Fixes: 18807ddb7f88 ("x86/mce/AMD: Reset Threshold Limit after logging error")
Reported-by: RafaÅ MiÅecki <rafal@xxxxxxxxxx>
Reported-by: John Clemens <clemej@xxxxxxxxx>
Signed-off-by: Borislav Petkov <bp@xxxxxxx>
Tested-by: RafaÅ MiÅecki <rafal@xxxxxxxxxx>
Tested-by: John Clemens <john@xxxxxxxxxx>
Cc: Aravind Gopalakrishnan <aravindksg.lkml@xxxxxxxxx>
Cc: linux-edac@xxxxxxxxxxxxxxx
Cc: stable@xxxxxxxxxxxxxxx
Cc: Tony Luck <tony.luck@xxxxxxxxx>
Cc: x86@xxxxxxxxxx
Cc: Yazen Ghannam <Yazen.Ghannam@xxxxxxx>
Link: https://lkml.kernel.org/r/20181127101700.2964-1-zajec5@xxxxxxxxx
Link: https://bugzilla.kernel.org/show_bug.cgi?id=201291
---
arch/x86/kernel/cpu/mcheck/mce_amd.c | 19 ++++++-------------
1 file changed, 6 insertions(+), 13 deletions(-)

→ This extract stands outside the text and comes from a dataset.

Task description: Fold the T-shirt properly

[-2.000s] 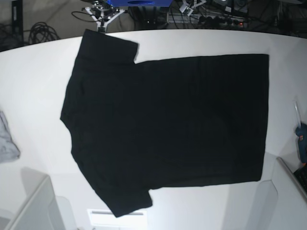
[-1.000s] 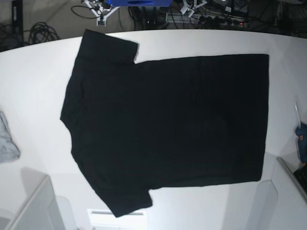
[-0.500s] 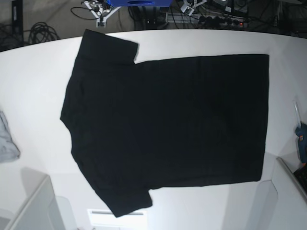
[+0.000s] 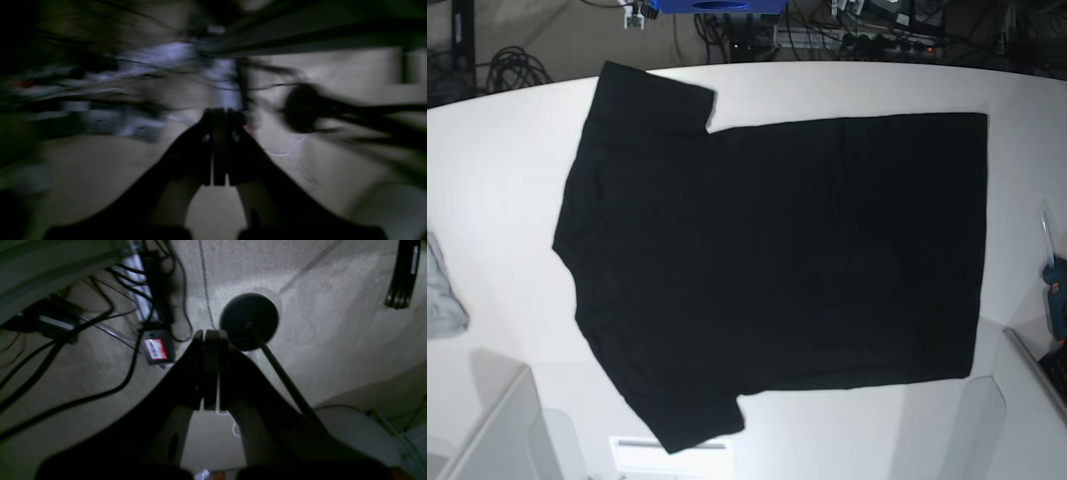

diff --git a/arch/x86/kernel/cpu/mcheck/mce_amd.c b/arch/x86/kernel/cpu/mcheck/mce_amd.c
index dd33c357548f..e12454e21b8a 100644
--- a/arch/x86/kernel/cpu/mcheck/mce_amd.c
+++ b/arch/x86/kernel/cpu/mcheck/mce_amd.c
@@ -56,7 +56,7 @@
/* Threshold LVT offset is at MSR0xC0000410[15:12] */
#define SMCA_THR_LVT_OFF 0xF000

-static bool thresholding_en;
+static bool thresholding_irq_en;

static const char * const th_names[] = {
"load_store",
@@ -534,9 +534,8 @@ prepare_threshold_block(unsigned int bank, unsigned int block, u32 addr,

set_offset:
offset = setup_APIC_mce_threshold(offset, new);
-
- if ((offset == new) && (mce_threshold_vector != amd_threshold_interrupt))
- mce_threshold_vector = amd_threshold_interrupt;
+ if (offset == new)
+ thresholding_irq_en = true;

done:
mce_threshold_block_init(&b, offset);
@@ -1357,9 +1356,6 @@ int mce_threshold_remove_device(unsigned int cpu)
{
unsigned int bank;

- if (!thresholding_en)
- return 0;
-
for (bank = 0; bank < mca_cfg.banks; ++bank) {
if (!(per_cpu(bank_map, cpu) & (1 << bank)))
continue;
@@ -1377,9 +1373,6 @@ int mce_threshold_create_device(unsigned int cpu)
struct threshold_bank **bp;
int err = 0;

- if (!thresholding_en)
- return 0;
-
bp = per_cpu(threshold_banks, cpu);
if (bp)
return 0;
@@ -1408,9 +1401,6 @@ static __init int threshold_init_device(void)
{
unsigned lcpu = 0;

- if (mce_threshold_vector == amd_threshold_interrupt)
- thresholding_en = true;
-
/* to hit CPUs online before the notifier is up */
for_each_online_cpu(lcpu) {
int err = mce_threshold_create_device(lcpu);
@@ -1419,6 +1409,9 @@ static __init int threshold_init_device(void)
return err;
}

+ if (thresholding_irq_en)
+ mce_threshold_vector = amd_threshold_interrupt;
+
return 0;
}
/*